→ Work instructions: When you reach a picture, skip it, and retype every line below exactly.

→ Dataset section:
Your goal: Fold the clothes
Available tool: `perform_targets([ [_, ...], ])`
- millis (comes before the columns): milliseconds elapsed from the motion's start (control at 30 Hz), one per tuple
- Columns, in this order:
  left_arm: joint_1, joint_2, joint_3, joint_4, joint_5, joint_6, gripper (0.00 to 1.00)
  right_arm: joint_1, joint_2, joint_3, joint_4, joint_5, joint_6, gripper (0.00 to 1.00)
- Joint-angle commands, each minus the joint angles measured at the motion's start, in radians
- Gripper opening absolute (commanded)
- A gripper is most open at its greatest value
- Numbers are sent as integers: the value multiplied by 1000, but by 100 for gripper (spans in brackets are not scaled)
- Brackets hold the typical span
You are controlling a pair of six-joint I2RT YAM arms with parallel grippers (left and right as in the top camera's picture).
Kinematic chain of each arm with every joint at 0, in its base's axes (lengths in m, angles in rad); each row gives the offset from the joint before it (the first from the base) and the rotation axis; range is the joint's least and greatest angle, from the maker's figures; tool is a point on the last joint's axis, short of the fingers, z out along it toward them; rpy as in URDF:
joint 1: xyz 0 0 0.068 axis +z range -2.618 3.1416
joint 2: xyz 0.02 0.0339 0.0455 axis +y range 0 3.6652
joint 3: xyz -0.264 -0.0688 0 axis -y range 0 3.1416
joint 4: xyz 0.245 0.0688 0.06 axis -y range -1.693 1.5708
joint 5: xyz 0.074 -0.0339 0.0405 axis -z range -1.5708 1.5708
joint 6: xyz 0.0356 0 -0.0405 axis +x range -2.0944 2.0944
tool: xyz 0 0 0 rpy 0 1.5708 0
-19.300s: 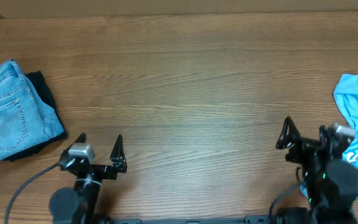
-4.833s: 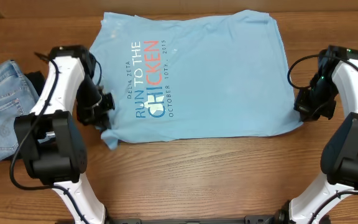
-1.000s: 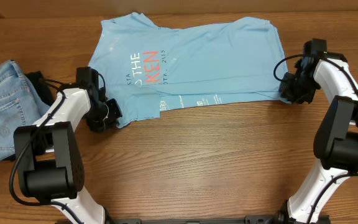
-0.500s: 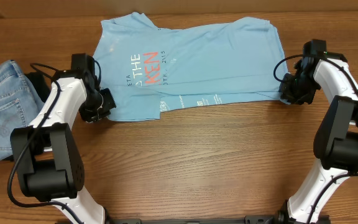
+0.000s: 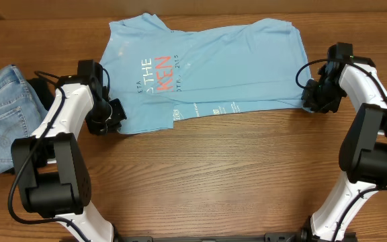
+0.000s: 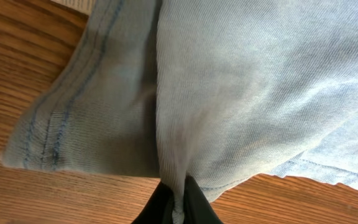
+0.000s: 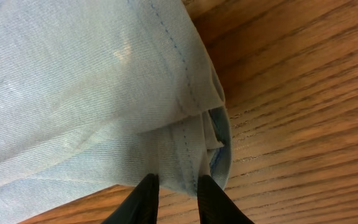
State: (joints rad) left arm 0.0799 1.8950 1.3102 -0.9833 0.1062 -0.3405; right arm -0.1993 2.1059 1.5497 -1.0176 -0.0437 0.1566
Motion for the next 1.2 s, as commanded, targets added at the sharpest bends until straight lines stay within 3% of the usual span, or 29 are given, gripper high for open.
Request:
perform_targets([
  [0,0,6,21,-12,22,-10,10,2,-3,7,1,10,-1,25],
  [67,0,6,21,-12,22,-10,21,2,-3,7,1,9,-1,25],
  [167,0,6,21,-11,22,-10,21,2,-3,7,1,9,-1,25],
  [200,0,6,21,-11,22,-11,20,2,-3,7,0,9,-1,25],
  [267,0,6,21,-11,21,-10,4,2,-3,7,0,9,-1,25],
  [400,0,6,64,9,26,-11,4,2,-3,7,-3,9,-1,23],
  [600,0,6,322,52,24,-16,4,1,-5,45,-2,9,-1,20],
  [767,0,9,351,151,24,-68,4,1,-5,48,13,9,-1,20],
  [833,-1,9,351,150,24,-67,13,1,-5,48,17,9,-1,20],
  [933,-3,9,351,142,24,-67,47,1,-5,48,18,9,-1,20],
  [1033,-3,9,351,137,24,-67,56,1,-5,48,18,9,-1,20],
  [1167,-3,9,351,64,24,-64,56,1,-5,48,16,10,-1,21],
])
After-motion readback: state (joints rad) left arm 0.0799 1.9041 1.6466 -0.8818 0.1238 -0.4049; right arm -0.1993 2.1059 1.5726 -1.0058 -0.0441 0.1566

→ Response for this exercise:
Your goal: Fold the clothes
Available tool: `perform_targets([ [_, ...], ])`
- millis (comes before the columns): milliseconds elapsed from the motion's start (control at 30 Hz), one per tuple
- Columns, in this order:
  left_arm: joint_1, joint_2, joint_3, joint_4, joint_5, joint_6, gripper (0.00 to 1.00)
  right_arm: joint_1, joint_2, joint_3, joint_4, joint_5, joint_6, gripper (0.00 to 1.00)
- Joint-angle commands, each minus the joint angles measured at the motion's start, in radians
- Gripper opening absolute (commanded)
- A gripper is most open at its greatest value
- Numbers are sent as integers: the value multiplied by 1000, but by 100 for gripper (spans in brackets are not scaled)
- Brackets hold the typical span
You are controlling a pair of six-joint I2RT YAM arms with parallel grippers (left and right as in the top camera's picture).
Kinematic chain of each arm with every joint at 0, in its base's axes (lengths in m, angles in rad); each row gives the offset from the joint before it (the first from the base) and the rotation axis; range is the joint's least and greatest angle, from the maker's figures; tool is a point on the last joint's axis, short of the fingers, z out along it toward them; rpy as in URDF:
joint 1: xyz 0 0 0.068 axis +z range -2.618 3.1416
joint 2: xyz 0.02 0.0339 0.0455 axis +y range 0 3.6652
joint 3: xyz -0.264 -0.0688 0 axis -y range 0 3.1416
joint 4: xyz 0.245 0.0688 0.06 axis -y range -1.693 1.5708
joint 5: xyz 0.074 -0.0339 0.0405 axis -z range -1.5708 1.5708
joint 6: xyz 0.0356 0 -0.0405 axis +x range -2.0944 2.0944
tool: xyz 0 0 0 rpy 0 1.5708 0
-19.300s: 
-4.833s: 
-1.000s: 
-0.500s: 
+0.000s: 
+0.000s: 
+0.000s: 
State: (joints rad) left arm 0.0799 1.8950 1.3102 -0.9833 0.1062 -0.3405; right arm -0.1993 2.1059 1.5497 -1.0176 -0.0437 0.1566
Motion for the next 1.2 s, as commanded, targets added at the sharpest bends until straight lines stay within 3% of the usual span, or 29 are given, gripper high for open.
Request:
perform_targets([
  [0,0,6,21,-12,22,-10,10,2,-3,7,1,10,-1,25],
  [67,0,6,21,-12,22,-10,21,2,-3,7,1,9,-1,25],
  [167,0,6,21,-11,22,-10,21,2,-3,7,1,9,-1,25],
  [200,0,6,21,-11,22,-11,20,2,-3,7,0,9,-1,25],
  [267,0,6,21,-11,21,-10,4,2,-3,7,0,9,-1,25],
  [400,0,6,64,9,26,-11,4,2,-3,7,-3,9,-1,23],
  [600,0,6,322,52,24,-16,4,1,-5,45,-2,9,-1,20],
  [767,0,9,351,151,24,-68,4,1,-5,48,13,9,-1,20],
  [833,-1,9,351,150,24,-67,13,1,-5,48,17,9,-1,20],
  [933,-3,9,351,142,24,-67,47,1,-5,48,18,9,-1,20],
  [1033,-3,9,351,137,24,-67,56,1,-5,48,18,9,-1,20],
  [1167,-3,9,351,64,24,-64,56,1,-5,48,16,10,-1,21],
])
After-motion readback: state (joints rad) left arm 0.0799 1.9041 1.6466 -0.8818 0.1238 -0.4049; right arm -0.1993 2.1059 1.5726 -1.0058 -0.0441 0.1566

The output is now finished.